最近、「空き家問題」という言葉が注目を集めつつあります。
この問題がクローズアップされるようになった背景には、人口減少や経済の東京一極集中など、様々なものがありますが、『空き家は2018年までに手放しなさい』(沖有人/著、SBクリエイティブ/刊)によると、2015年5月より「空き家等対策の推進に関する特別措置法」が施行されたこともその大きな一因のようです。
この法律により市区町村の権限が大幅に強化され、「倒壊の恐れがある」あるいは「衛生上著しく有害となる恐れがある」空き家の持ち主に対して、撤去や修繕を命令できるようになりました。さらには税制面の修正も行なわれ、特定空き家に認定されると、土地の固定資産税が最大6倍にも跳ね上がる可能性もあるといいます。
今、日本社会では「空き家を放置しておく」ということが難しくなりつつあるのです。
実際、「面倒なことにならないうちに、さっさと空き家を売ってしまおう」と考える人が出始めており、今後もその傾向は強まっていくことが予想されます。その結果、中古不動産市場が「売り手」であふれると、自分の不動産をいい条件で売るのはどんどん難しくなっていくでしょう。
そんな状況のなか、「空き家は2018年までに売るのがベスト」と語るのは、本書の著者である沖さん。2020年に東京オリンピックが開催されること、2018年ごろまでは金融緩和政策が続く可能性が高いことなどから、このタイミングが「売りどき」だとしています。では、空き家を少しでも好条件で売るためには何に気をつければよいのでしょうか。

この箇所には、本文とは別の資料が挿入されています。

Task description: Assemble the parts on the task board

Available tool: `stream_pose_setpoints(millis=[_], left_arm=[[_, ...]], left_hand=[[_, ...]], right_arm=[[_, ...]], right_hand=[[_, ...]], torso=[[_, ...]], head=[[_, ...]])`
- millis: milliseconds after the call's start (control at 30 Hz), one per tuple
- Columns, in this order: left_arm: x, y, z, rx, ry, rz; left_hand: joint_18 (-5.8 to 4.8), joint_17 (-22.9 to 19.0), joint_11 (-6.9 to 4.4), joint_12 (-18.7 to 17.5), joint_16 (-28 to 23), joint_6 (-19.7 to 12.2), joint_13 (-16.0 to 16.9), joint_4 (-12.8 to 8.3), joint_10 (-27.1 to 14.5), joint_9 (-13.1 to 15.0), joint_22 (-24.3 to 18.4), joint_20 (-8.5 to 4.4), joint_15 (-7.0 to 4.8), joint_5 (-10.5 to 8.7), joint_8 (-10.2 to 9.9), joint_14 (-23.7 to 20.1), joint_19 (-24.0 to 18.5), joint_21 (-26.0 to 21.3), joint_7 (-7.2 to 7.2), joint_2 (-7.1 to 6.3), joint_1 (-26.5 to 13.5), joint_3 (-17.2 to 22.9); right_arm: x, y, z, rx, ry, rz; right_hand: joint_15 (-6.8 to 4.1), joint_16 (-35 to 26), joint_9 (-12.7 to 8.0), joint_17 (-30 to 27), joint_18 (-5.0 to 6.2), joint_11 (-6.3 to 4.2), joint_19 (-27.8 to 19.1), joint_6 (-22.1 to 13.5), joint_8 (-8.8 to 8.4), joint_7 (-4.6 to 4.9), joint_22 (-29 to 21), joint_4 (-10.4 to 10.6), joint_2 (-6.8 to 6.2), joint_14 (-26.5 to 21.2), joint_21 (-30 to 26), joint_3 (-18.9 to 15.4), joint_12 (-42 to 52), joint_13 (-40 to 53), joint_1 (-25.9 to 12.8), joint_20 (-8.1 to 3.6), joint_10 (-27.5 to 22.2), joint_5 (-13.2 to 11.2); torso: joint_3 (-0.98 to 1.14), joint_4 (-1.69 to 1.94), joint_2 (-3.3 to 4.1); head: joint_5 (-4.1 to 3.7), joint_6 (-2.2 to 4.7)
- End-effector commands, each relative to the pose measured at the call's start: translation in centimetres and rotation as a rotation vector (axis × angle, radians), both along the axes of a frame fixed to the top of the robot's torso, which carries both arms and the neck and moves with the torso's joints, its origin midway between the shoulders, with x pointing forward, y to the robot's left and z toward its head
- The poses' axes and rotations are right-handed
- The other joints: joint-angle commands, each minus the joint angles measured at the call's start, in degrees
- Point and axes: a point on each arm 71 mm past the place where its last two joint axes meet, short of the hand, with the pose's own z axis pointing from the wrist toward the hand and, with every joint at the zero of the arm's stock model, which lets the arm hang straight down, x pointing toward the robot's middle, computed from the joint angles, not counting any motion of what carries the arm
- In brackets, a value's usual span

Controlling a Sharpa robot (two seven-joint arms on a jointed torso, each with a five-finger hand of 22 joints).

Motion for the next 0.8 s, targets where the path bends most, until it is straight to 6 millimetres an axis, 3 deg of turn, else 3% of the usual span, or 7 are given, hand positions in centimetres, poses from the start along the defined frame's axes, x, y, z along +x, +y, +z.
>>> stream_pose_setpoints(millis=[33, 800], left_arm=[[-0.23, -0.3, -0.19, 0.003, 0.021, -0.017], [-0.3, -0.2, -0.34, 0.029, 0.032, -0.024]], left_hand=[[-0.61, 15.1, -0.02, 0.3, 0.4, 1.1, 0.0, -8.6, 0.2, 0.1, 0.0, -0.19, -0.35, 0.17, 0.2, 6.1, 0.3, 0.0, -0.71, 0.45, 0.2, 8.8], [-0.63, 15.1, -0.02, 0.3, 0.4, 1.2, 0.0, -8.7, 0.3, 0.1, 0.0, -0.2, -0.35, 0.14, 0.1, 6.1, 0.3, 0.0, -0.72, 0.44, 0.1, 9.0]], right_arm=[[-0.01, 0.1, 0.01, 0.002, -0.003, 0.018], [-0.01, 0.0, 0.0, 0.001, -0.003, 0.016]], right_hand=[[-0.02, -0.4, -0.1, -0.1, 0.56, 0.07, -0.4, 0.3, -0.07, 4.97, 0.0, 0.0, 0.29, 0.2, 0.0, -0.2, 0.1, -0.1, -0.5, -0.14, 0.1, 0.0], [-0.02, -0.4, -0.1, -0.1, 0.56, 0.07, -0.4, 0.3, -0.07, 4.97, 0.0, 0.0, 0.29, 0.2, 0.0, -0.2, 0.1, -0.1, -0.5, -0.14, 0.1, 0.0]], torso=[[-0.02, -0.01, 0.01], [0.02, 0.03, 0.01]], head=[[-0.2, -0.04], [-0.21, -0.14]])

■ポイントは、どんな不動産会社に頼むかではなく、どんな契約を結ぶか
いざ「空き家を売ろう」となったとき、最初にすべきは、仲介を頼む不動産会社を決めることです。不動産売却の経験がない人は「どういう特徴がある不動産会社に頼めばいいのだろう?」と悩むかもしれませんが、この点については特に注意する必要はなく「地元に強い不動産会社であればどこでもOK」だといいます。
ただ、肝になるのは、不動産会社との契約の結び方。以下のとおり、契約タイプには、三つの選択肢があります。
1.一般媒介契約
複数の不動産会社に仲介を依頼でき、かつ、自分でも買い手を探せる契約
2.専任媒介契約
特定の不動産会社1社のみに仲介を任せつつ、自分でも買い手を探せる契約
3.専属専任媒介契約
自分が買い手を探すことを放棄して、不動産会社1社のみに仲介を任せる契約
不動産会社は基本的に「専任媒介」か「専属専任媒介」をすすめてくることが多いようですが、どの契約タイプを選ぶのかは、自分が売ろうとしている不動産の性質によって決めるべきです。
たとえば、物件の個性が強く交渉の手間がかかる空き家を売ろうとするのなら、しっかり力を入れて買い主を探してもらうために「専属専任媒介契約」を、そうではない、一般的な物件を売りたいのなら、踏むべき手順は決まっているため「一般媒介契約」が適しています。
また、どのような契約の結び方をするにせよ、共通して気をつけたいのが契約期間です。媒介契約は、1回の契約で最長3ヶ月と法律で決まっていますが、1ヶ月契約にしておくのがポイント。不動産業界では、売り出されてから3ヶ月以上経っても売れていない物件は「傷もの」とみなされて扱いが低くなってしまうのです。したがって、まずは1ヶ月仲介を頼んでみて、結果が芳しくなければ他の不動産会社に乗り換えるための余地を残しておくのがいいでしょう。
ここまで空き家を「売る」際に気をつけるべきポイントを「媒介契約」の観点から紹介してきました。本書には、それ以外にも「売る」ときに知っておくべき情報が分かりやすく紹介されています。さらに、沖さんは「家や土地に思い入れがあるなら、『売る』以外の選択肢も検討したほうがいい」とも述べており、本書では「貸す」「住む」といった選択肢を検討する際のポイントも解説しています。
人口減少はこれからますます加速し、「空き家」をどうするか、というのは多くの人や家族にとっての課題となっていくでしょう。いざという時に慌てないためにも、今必要な知識を得ておいて損はないはずです。